When we hear about the amazing work done by neural networks, we always hear about these models “learning”. How exactly do neural networks learn? Well, hold your horses because we first have to discuss how inputs make their way to the output layer of a neural network.
The vastly simplified neural network in the paragraph above gave a massive hint as to how neural networks function. The input layer has many nodes, each representing an input value. Each connection from the input layer to the subsequent hidden layer, and from the subsequent hidden layers to the next hidden layers, has a weight.

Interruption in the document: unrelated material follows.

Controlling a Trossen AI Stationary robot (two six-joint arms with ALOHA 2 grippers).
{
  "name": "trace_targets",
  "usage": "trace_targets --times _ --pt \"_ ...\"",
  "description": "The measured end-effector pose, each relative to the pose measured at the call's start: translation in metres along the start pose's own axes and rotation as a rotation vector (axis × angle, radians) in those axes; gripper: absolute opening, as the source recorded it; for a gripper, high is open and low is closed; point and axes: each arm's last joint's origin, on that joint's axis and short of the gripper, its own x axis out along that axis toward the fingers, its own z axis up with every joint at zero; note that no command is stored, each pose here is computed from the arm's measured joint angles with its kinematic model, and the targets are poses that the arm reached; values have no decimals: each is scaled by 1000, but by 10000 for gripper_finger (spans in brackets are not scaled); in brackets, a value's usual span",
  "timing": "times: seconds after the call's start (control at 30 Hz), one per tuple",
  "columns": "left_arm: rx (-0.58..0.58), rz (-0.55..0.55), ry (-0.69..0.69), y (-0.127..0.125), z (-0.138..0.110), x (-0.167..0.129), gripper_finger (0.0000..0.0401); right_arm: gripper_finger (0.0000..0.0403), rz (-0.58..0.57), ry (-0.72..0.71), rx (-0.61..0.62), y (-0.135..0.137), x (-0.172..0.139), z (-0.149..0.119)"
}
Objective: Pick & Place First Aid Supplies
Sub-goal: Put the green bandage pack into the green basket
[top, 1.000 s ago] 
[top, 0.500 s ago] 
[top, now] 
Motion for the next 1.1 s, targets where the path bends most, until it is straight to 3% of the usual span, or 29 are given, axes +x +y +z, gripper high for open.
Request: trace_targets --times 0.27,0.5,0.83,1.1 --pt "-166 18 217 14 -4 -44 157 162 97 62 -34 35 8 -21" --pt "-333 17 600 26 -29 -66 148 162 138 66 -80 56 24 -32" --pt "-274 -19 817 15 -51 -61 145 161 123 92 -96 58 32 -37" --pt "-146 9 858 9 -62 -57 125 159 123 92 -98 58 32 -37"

A weight is a numerical value that corresponds to how major of a change a particular input value will have on the rest of the model.
If the weight of the first connection from X₁ to the next layer is 0.75, the weight of the second connection from X₂ to the next layer is 0.15, and the weight of the third connection from X₃ to the next layer is 0.35, then we can see that any change in first connection will have the highest impact on the model. How exactly is this change applied? The computation from nodes of a previous layer to a node in the next layer is actually less complicated than one might assume.
Each value is multiplied by its corresponding weight and the sum value of this computation for each node is then added to a bias. We will call this value z₁(X). At this point z₁(X), will be passed through an activation function. (Since this article focuses on explaining how neural networks work, the actual activation function we select now does not matter. However, this might change for projects as different activation functions suit different tasks better.) The value output from the activation function will be written as a₁(X), where X = z₁(x) — essentially a₁(X) = a₁(z₁(X)). This logic is used for every node in a neural network, for each node in each layer. For example, if we were to have a second hidden layer with a single node, its computation would look something like a₂(z₂(a₁(z₁(X)) + β₂)). This process continues until all the nodes have been reached and a value is subsequently outputted.
Now that we know how neural networks return an output value for each input value, we can finally discuss how neural networks “learn”. Think back to quizzes in school, how does a student learn? The student will first complete the quiz and receive a score for their performance. For the questions that the student got wrong, they either refer to their course material or their teacher to find out why they were wrong.
This analogy applies well to neural networks. First, the neural network needs to know the different values of error for the output that is provided. Second, the neural network must update its weights to match the correct outputs from the data set.
Finding Error In Output
The first part of the “learning” phase of neural networks will be done through cost functions. In other words, a cost function takes the output of the neural network as input, then applies the value of the input to the function resulting in the output of the cost function as a numerical value describing how “off” the neural network model was. The most popular cost function is the Mean Squared Error (MSE) cost function.
Tuning the Model
To tune the model, some changes need to be made in the model so that it does not replicate the same mistakes. This tuning of the model happens through a process called Backpropagation using Gradient Descent. The model slowly analyzes the results from the MSE cost function, finds which weights corresponded to the lowest errors, and then makes changes to the current weights so that they are closer to the weights which had the lowest error.
Applications
Now that we have de-mystified the incredible neural networks, where can this be applied? Well, any task which does not require reasoning is a task for Neural Networks.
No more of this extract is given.